Posted by Katie (Northport, NY) on 01/24/2015
I have a dog that loves to eat and he will eat just about anything, with the exception of a radish. He even eats raw beets and grapefruit and an occasional green smoothie. But some of the foods I give him are organic chicken, turkey, scrambled eggs, beef cubes, an occasional hamburger, sweet potatoes, regular potatoes, rice, string beans, asparagus, parsley, squash, pumpkin, cauliflower, broccoli, spinach, carrots, peas, etc. I don't give him anything out of a bag or a can.
If your dog is not feeling well and you don't think your current supplements are helping him, why don't you look into the possibility of maybe trying an herbal based formula for him instead?

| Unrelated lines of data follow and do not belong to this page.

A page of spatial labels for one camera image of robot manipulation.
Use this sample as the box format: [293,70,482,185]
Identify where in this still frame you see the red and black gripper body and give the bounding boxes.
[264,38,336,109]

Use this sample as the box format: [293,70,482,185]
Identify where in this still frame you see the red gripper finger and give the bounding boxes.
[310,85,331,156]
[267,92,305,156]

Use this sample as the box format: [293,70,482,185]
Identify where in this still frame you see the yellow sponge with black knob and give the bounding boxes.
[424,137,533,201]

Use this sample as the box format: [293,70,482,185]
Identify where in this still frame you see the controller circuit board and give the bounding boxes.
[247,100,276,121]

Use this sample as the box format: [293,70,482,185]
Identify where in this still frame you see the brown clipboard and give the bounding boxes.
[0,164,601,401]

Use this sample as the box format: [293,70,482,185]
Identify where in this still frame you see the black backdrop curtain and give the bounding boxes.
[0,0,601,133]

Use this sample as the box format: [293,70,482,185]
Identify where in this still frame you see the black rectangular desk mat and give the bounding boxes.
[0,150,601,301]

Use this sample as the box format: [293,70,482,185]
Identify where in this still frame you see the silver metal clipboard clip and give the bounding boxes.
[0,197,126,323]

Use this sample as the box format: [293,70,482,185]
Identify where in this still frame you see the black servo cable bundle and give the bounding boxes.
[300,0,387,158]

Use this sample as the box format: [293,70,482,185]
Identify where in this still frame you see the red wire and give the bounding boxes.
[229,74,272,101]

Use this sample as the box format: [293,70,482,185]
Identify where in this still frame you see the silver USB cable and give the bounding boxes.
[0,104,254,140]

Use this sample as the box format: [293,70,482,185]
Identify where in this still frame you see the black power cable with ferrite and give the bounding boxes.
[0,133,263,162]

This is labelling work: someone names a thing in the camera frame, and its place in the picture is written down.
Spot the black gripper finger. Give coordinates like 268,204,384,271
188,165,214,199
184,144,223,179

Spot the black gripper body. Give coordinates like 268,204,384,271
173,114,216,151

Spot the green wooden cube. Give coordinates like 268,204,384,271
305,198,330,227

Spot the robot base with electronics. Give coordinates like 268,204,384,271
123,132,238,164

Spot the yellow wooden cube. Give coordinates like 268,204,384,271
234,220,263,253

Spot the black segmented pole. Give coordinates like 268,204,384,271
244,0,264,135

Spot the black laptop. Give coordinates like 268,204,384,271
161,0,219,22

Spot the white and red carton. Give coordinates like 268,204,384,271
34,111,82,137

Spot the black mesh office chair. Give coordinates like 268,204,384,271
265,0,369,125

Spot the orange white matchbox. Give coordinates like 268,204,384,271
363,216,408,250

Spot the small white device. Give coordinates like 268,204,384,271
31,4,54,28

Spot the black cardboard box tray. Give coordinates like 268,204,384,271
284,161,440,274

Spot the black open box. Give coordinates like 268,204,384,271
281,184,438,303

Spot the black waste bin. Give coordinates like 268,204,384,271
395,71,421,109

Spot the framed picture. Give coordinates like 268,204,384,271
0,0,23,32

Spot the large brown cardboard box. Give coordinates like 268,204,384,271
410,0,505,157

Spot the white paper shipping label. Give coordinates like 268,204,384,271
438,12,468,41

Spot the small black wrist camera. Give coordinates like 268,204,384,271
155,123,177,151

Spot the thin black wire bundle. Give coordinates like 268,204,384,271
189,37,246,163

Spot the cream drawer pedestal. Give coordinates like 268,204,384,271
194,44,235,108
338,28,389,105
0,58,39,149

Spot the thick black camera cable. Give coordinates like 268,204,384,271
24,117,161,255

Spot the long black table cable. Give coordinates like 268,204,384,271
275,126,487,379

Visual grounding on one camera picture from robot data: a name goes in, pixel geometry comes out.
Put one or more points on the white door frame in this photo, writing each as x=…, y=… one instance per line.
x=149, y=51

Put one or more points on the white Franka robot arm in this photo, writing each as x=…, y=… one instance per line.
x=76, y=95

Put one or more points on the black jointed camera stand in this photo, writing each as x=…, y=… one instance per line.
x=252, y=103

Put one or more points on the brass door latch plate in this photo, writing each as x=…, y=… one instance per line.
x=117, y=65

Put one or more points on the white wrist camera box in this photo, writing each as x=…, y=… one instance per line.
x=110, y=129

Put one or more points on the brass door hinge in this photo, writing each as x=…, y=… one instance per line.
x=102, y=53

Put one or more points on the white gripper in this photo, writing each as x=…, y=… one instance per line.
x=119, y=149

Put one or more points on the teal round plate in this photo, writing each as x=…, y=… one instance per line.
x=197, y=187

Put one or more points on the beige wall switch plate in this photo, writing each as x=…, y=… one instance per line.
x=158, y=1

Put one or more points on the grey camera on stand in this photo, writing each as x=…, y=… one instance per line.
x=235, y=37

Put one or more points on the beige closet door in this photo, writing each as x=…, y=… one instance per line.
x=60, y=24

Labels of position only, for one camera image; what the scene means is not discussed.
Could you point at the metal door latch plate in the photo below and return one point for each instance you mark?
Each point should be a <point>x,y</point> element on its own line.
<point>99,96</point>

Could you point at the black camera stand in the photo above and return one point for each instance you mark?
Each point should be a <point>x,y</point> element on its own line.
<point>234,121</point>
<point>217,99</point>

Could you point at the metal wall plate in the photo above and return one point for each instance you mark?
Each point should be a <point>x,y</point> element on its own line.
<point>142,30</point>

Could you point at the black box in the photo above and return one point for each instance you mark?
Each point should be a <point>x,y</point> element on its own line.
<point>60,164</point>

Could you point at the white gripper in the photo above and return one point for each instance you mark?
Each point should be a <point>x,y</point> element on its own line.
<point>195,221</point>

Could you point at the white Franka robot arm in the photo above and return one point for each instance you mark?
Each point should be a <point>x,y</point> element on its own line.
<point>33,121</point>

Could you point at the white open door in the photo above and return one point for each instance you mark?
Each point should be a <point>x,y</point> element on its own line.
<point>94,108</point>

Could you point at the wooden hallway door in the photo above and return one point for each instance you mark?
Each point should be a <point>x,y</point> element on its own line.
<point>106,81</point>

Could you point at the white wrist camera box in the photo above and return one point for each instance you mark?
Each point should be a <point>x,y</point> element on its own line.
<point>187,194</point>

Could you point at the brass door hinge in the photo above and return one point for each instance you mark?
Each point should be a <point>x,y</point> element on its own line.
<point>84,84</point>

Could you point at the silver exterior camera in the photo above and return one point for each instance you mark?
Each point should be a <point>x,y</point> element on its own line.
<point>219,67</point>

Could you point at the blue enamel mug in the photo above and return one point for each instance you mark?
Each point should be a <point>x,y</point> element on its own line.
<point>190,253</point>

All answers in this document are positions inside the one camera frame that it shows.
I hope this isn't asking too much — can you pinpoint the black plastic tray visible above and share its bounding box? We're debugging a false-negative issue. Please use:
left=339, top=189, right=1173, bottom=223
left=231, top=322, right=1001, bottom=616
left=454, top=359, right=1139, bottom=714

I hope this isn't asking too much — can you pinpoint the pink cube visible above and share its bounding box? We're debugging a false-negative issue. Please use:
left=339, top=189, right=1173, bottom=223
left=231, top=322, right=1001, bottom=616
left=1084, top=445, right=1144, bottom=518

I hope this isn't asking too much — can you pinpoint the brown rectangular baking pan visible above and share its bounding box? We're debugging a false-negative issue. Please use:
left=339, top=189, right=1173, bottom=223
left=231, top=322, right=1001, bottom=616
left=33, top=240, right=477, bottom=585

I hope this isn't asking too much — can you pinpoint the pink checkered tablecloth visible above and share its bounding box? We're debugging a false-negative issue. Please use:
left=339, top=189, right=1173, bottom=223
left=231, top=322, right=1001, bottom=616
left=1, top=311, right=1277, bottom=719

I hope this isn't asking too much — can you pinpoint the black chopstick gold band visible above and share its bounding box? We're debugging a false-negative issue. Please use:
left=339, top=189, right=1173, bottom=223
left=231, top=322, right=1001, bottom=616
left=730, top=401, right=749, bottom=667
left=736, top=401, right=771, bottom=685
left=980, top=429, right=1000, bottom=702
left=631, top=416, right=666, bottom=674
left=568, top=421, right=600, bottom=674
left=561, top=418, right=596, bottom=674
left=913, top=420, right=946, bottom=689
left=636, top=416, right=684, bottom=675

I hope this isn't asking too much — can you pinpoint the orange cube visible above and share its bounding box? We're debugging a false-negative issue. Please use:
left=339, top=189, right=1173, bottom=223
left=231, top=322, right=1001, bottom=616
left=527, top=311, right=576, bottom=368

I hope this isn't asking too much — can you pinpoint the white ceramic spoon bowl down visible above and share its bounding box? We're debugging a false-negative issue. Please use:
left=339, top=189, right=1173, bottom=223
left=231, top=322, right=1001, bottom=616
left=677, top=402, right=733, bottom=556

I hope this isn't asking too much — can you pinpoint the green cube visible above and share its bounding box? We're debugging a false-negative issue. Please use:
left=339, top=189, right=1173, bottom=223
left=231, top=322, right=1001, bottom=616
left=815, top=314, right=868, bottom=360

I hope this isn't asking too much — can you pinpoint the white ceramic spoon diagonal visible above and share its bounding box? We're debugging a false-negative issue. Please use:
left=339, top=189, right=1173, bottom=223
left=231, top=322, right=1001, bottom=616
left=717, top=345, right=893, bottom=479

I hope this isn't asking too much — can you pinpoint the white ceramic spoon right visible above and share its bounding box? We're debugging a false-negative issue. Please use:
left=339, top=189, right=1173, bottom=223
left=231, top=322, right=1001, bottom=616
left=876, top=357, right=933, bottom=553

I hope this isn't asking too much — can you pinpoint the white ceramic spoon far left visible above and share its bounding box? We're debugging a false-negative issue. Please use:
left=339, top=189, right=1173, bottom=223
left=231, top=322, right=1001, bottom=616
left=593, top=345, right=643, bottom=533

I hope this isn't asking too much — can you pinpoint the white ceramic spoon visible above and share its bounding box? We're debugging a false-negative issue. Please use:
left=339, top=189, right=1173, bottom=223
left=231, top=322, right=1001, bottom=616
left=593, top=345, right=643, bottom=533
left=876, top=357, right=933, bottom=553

NHV Natural Pet Products (http://www.nhvnaturalpetproducts.com) is a website I came across a while back and I have been giving my dog their Milk Thistle product for his liver. I read on their website that their products are used and endorsed by the University of Tennessee College of Veterinary Medicine. Most of their supplements are in a glycerine-based tincture, not alcohol, which is what you want for a pet. Plus, it is my understanding that tinctures are absorbed more completely and quickly than a pill, which is another plus. They have recommended tinctures for heart conditions and for pulmonary edema on their website. One of their recommended supplements for heart conditions is something called Hearty-Heart, in which Hawthorne is one of the main ingredients (along with about 10 other supportive herbs). Another recommended supplement to be taken with the Hearty-Heart is Milk Thistle, which is probably especially important for any animal who has been (or is on) meds because it helps to detoxify the liver and kidneys by removing toxins, and also recommended is a Turmeric tincture which helps to improve the liver function and to support the heart and circulatory function, among other things. (So, it is interesting that you mentioned turmeric in your post). For pulmonary edema, they have a slightly different recommendation, which is also on their website. But I thought I would post this in case this is something you might want to look into. Plus, you can always contact them with any questions.